TASK INSTRUCTIONS: What is needed is a word-for-word copy of the lines below from the one with "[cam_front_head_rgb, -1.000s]" through the one with "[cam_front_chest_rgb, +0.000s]", both included, with every picture left out.

━━━

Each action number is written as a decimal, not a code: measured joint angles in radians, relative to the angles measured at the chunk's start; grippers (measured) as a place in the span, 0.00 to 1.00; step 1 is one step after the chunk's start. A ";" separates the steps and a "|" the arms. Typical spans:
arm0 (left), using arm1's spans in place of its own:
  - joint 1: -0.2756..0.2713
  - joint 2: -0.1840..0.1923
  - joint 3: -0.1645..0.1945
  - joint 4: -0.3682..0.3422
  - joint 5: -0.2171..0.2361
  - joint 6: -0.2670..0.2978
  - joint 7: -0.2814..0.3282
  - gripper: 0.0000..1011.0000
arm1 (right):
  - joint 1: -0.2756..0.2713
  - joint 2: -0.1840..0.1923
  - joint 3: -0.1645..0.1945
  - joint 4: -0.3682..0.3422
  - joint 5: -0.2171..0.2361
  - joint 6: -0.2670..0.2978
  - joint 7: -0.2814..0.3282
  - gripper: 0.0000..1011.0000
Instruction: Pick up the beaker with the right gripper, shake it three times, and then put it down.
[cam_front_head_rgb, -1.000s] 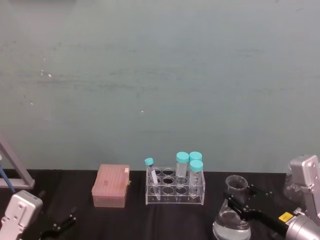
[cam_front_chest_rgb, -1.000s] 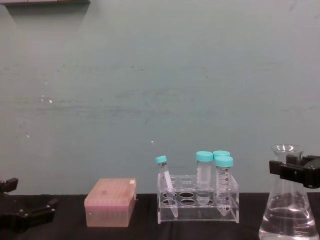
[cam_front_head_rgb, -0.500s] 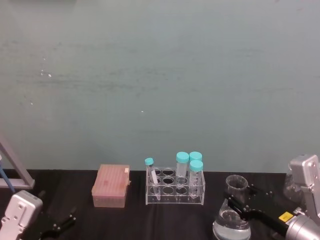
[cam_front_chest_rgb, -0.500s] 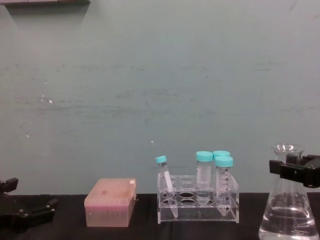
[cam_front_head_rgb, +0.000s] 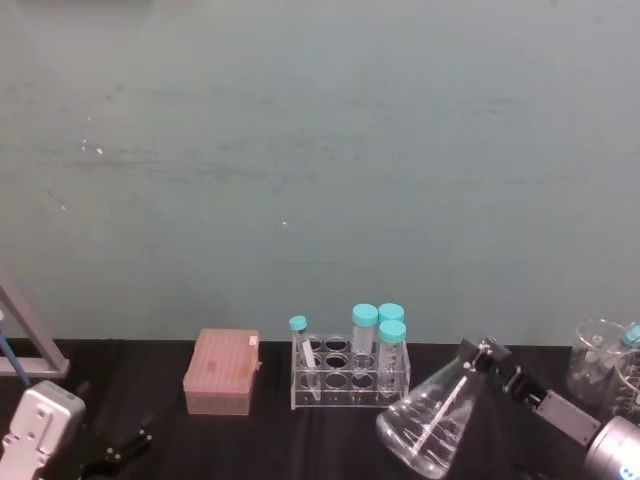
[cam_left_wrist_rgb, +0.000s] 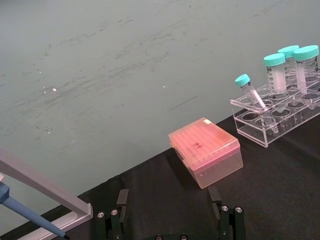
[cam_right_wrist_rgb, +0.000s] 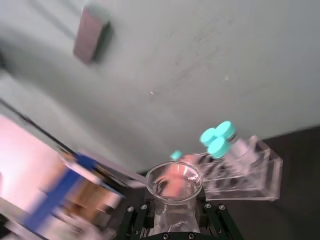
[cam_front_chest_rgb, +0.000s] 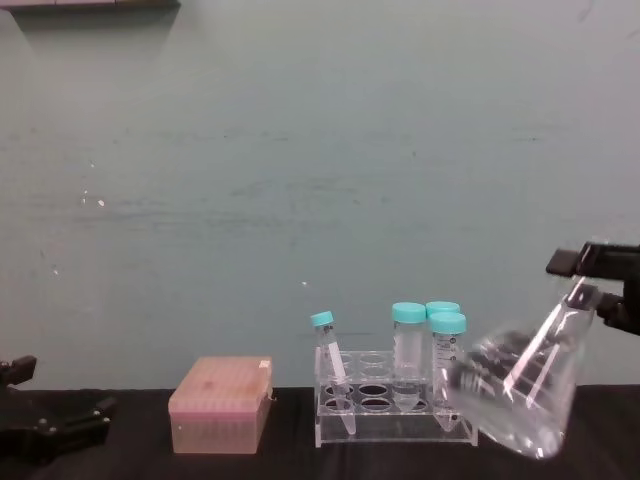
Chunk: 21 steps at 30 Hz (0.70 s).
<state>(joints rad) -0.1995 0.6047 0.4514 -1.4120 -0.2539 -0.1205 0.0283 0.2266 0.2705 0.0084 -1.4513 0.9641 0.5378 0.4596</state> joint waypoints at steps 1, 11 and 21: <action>0.000 0.000 0.000 0.000 0.000 0.000 0.000 0.99 | -0.001 -0.016 0.017 0.000 0.033 0.026 -0.013 0.45; 0.000 0.000 0.000 0.000 0.000 0.000 0.000 0.99 | -0.008 -0.082 0.086 -0.002 0.197 0.142 -0.123 0.45; 0.000 0.000 0.000 0.000 0.000 0.000 0.000 0.99 | 0.015 0.129 -0.126 -0.016 -0.203 -0.190 0.038 0.45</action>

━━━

ANSWER FOR THE TASK:
[cam_front_head_rgb, -1.000s] 
[cam_front_chest_rgb, -1.000s] 
[cam_front_head_rgb, -0.500s] 
[cam_front_chest_rgb, -0.500s] 
[cam_front_head_rgb, +0.000s] 
[cam_left_wrist_rgb, +0.000s] 
[cam_right_wrist_rgb, +0.000s] 
[cam_front_chest_rgb, +0.000s] 

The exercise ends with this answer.